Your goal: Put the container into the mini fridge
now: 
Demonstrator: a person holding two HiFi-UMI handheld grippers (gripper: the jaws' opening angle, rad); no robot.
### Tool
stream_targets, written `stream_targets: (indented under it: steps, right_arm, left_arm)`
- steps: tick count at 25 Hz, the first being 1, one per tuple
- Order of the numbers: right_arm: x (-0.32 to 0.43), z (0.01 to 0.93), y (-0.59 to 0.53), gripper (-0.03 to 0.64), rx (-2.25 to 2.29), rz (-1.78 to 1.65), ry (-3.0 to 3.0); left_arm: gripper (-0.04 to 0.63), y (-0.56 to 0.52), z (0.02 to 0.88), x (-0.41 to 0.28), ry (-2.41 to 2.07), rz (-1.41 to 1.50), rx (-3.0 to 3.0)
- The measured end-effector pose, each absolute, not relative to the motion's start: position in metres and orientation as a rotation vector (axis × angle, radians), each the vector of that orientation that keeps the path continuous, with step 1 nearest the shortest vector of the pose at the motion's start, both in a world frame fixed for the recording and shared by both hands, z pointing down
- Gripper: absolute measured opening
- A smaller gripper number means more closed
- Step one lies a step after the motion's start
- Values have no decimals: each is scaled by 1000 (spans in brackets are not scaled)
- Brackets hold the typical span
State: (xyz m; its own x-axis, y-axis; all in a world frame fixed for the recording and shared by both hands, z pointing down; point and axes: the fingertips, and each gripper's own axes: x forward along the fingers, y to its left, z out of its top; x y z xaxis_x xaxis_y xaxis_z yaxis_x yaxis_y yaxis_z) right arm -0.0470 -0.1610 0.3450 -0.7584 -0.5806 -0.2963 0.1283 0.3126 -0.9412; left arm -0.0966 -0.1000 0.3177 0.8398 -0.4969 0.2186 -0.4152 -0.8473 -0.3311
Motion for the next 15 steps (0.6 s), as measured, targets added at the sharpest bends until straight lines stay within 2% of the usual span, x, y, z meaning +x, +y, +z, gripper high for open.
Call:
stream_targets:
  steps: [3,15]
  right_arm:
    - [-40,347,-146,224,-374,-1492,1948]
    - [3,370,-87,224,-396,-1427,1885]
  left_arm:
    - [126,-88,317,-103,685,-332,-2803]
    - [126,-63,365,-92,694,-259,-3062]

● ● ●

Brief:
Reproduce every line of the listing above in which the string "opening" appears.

Result of the task:
Demonstrator: a person holding two HiFi-UMI handheld grippers (gripper: the jaws' opening angle, rad); no robot.
- Gripper: absolute measured opening

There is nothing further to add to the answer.